■ What you have to do ■
Read through the data and report every line in which the word "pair" occurs.

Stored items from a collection
- Opening Delimiter -

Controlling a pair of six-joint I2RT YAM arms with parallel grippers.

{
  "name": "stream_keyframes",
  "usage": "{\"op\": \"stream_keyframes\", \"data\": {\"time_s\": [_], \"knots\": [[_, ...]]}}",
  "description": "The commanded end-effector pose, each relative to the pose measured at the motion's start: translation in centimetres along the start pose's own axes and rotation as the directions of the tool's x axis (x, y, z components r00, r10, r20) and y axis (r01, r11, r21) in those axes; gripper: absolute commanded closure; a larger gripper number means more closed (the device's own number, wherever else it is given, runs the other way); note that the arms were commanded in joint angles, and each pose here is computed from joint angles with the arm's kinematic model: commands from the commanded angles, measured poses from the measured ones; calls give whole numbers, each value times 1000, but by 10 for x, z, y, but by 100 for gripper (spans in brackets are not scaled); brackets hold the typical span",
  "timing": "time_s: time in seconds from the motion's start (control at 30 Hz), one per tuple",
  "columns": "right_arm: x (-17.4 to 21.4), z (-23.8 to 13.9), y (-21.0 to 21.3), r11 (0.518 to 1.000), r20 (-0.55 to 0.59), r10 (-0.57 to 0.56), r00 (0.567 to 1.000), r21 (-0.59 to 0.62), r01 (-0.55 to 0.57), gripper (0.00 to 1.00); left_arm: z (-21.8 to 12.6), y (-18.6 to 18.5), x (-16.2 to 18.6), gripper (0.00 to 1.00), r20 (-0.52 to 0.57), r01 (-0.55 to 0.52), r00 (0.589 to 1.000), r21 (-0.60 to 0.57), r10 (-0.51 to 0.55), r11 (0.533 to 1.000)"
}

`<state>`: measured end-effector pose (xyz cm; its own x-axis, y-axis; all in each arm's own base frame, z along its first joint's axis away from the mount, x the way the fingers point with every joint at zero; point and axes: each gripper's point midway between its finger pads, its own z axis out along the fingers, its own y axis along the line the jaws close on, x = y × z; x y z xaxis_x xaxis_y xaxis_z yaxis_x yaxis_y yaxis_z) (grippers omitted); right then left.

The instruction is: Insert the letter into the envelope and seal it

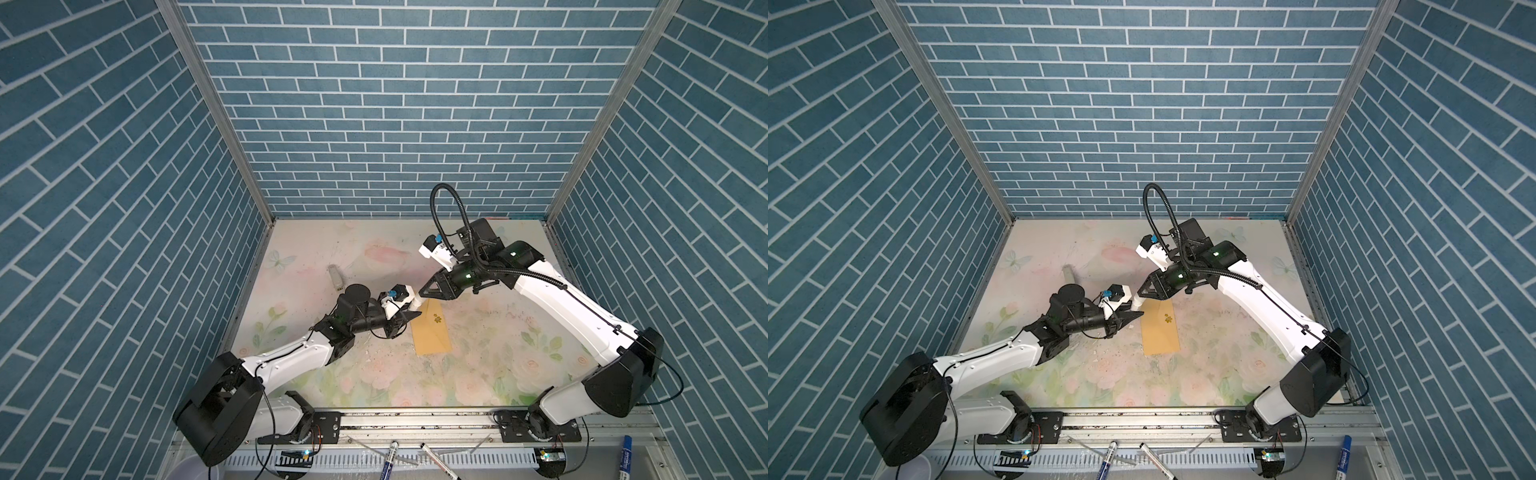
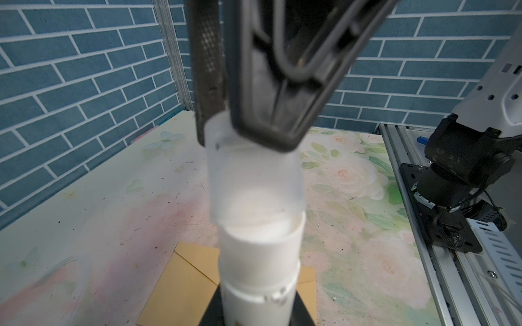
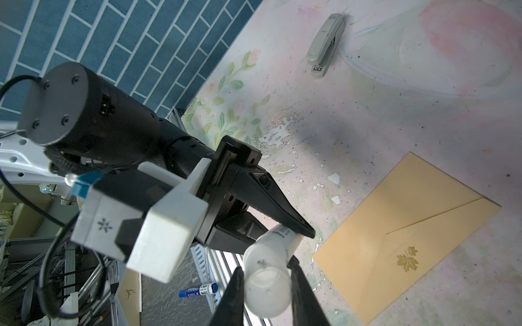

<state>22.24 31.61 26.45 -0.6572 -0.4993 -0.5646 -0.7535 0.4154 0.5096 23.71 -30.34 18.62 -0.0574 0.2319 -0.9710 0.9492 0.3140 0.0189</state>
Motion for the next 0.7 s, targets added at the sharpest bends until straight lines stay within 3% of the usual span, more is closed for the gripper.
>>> {"op": "stream_keyframes", "data": {"time_s": [0.0,0.67], "knots": [[8,8,5,999,-40,-19,999,-27,18,89,1,-1,-10,100,20,-24,1000,14,24,1000],[15,14,18,988,-43,-152,987,34,154,91,3,-2,-9,100,20,-16,1000,26,15,1000]]}}
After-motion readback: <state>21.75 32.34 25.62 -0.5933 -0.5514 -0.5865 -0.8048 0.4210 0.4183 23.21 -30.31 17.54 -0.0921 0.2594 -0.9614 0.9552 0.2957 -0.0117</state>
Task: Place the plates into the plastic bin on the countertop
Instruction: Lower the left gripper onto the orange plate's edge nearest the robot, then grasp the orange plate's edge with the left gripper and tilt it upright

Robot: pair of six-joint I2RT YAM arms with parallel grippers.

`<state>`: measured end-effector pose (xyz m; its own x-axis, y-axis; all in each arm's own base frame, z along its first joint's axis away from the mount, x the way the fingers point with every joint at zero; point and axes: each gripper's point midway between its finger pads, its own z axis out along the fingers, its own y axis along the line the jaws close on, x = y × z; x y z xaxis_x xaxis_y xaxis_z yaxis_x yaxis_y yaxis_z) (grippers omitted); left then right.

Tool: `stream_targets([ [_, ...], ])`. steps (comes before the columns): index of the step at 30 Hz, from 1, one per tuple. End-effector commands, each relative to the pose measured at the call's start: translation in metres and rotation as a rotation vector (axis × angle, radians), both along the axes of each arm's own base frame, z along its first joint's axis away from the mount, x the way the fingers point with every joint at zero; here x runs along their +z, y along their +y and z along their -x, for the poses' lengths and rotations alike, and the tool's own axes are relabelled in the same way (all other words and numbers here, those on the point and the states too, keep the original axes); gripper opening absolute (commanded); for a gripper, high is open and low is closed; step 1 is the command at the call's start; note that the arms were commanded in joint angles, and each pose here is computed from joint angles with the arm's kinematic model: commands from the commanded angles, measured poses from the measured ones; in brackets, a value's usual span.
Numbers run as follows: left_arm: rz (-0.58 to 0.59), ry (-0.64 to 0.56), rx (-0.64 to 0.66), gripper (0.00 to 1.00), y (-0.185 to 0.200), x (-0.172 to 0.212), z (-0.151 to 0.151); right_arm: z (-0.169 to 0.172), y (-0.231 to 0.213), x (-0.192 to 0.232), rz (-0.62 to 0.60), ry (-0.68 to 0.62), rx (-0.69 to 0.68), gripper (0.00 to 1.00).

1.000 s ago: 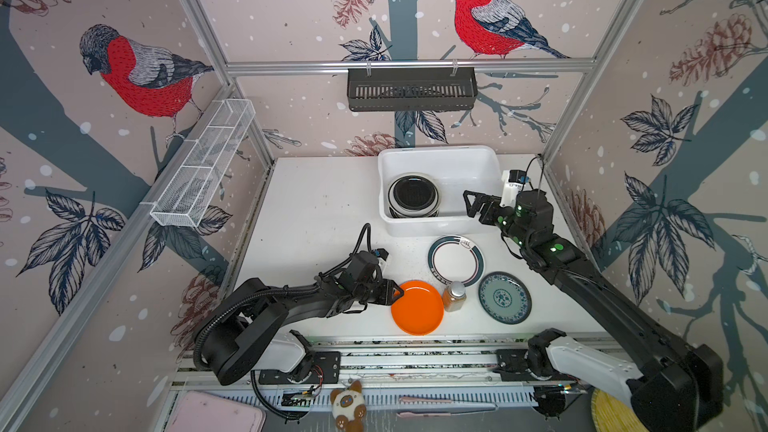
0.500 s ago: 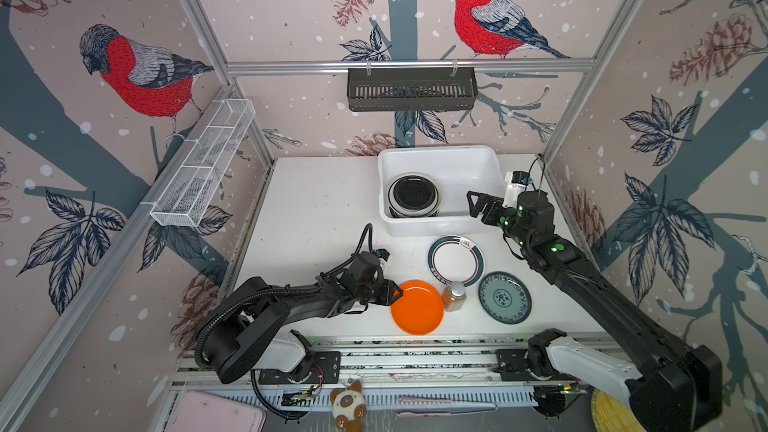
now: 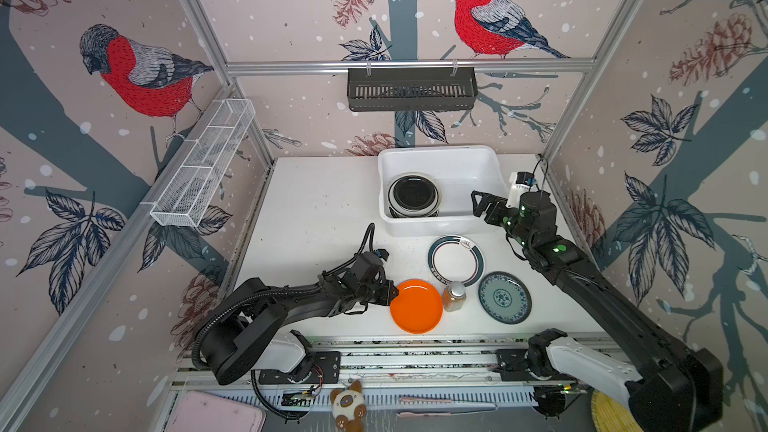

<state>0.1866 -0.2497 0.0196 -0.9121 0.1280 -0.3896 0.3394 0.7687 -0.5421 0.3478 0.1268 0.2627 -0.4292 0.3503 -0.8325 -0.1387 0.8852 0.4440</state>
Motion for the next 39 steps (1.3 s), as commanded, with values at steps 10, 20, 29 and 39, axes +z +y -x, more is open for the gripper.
stream_targets([
  [10, -0.145, 0.032, 0.055, 0.00, 0.027, -0.018, 0.006, -0.002, -0.005, -0.006, -0.014, 0.014, -0.027, 0.99],
  [20, -0.242, 0.009, 0.083, 0.00, 0.043, -0.020, 0.001, -0.002, -0.002, -0.006, -0.030, 0.010, -0.010, 0.99],
  [29, -0.244, -0.090, 0.173, 0.00, 0.055, 0.012, -0.017, -0.005, 0.010, -0.006, -0.040, 0.019, 0.049, 0.99],
  [39, -0.141, -0.288, 0.332, 0.00, 0.074, 0.079, -0.045, -0.007, 0.017, 0.000, -0.058, 0.011, 0.082, 0.99],
])
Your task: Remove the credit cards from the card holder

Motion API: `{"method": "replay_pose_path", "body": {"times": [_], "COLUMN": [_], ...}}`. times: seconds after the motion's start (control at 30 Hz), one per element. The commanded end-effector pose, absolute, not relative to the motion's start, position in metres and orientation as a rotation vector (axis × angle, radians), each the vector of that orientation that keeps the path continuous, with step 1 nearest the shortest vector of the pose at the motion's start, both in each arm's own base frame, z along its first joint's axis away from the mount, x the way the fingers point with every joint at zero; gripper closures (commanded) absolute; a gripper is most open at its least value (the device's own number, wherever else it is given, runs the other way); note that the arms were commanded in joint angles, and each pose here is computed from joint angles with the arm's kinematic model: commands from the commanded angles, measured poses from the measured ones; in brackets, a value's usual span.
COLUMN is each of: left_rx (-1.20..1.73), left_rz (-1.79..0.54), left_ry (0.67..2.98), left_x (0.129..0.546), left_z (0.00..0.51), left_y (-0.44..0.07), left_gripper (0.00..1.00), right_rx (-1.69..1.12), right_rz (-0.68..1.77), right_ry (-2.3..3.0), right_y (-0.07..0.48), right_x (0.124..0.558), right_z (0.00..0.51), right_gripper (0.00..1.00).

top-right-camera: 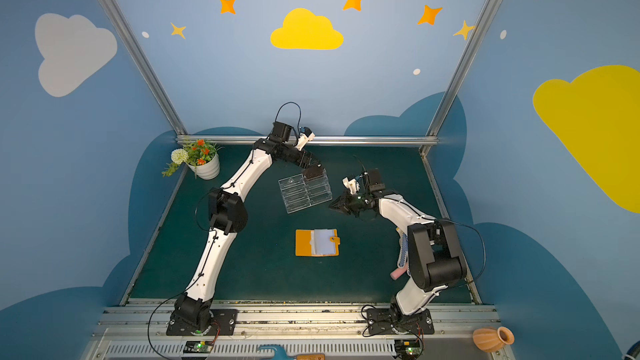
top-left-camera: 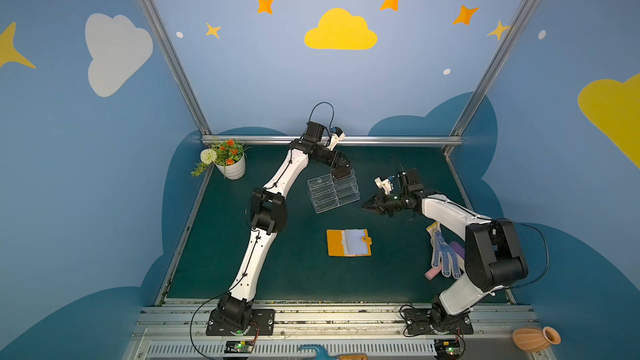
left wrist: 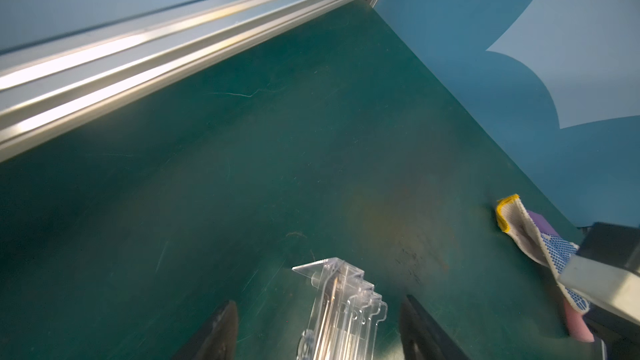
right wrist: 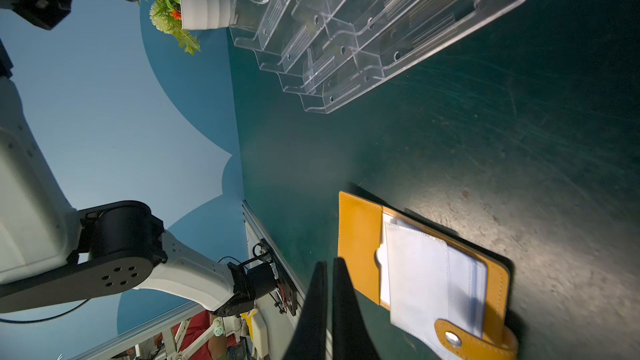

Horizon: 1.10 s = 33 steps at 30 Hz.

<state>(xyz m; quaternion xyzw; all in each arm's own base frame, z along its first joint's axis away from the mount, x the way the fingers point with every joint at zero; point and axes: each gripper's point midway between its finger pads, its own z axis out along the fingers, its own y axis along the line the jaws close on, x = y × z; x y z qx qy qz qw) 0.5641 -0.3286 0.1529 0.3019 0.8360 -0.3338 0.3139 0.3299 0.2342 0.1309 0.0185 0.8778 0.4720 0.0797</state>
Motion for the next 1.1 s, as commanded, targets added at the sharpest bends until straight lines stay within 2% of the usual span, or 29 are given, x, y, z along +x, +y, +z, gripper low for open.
{"method": "replay_pose_path", "body": {"times": [0.0,0.17,0.43,0.6,0.7,0.8,0.93,1.07], "left_rx": [0.795,0.798,0.817,0.834,0.834,0.83,0.824,0.822], "left_rz": [-0.878,-0.857,-0.84,-0.828,-0.821,-0.824,-0.83,-0.839], "left_ry": [2.211,2.221,2.222,2.237,2.241,2.231,2.212,2.205], "left_x": [0.563,0.564,0.564,0.562,0.562,0.563,0.564,0.564], "left_z": [0.152,0.143,0.135,0.127,0.125,0.129,0.137,0.145], "left_y": [-0.334,-0.336,-0.341,-0.343,-0.342,-0.342,-0.342,-0.338], "left_gripper": [0.27,0.29,0.4,0.43,0.53,0.66,0.69,0.81], "right_rx": [0.057,0.058,0.055,0.059,0.059,0.06,0.059,0.062], "right_rz": [1.429,1.436,1.451,1.451,1.447,1.445,1.445,1.44], "right_ry": [2.638,2.638,2.631,2.631,2.63,2.628,2.628,2.633], "right_y": [0.234,0.233,0.235,0.234,0.233,0.233,0.233,0.232], "right_x": [0.326,0.325,0.326,0.325,0.325,0.326,0.326,0.324], "right_z": [0.125,0.125,0.127,0.127,0.128,0.129,0.129,0.126], "right_gripper": [1.0,1.0,1.0,1.0,1.0,1.0,1.0,1.0]}}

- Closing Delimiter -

■ Solution ■
Controlling a pair of six-joint I2RT YAM arms with parallel grippers.
Robot: pair of six-joint I2RT YAM arms with parallel grippers.

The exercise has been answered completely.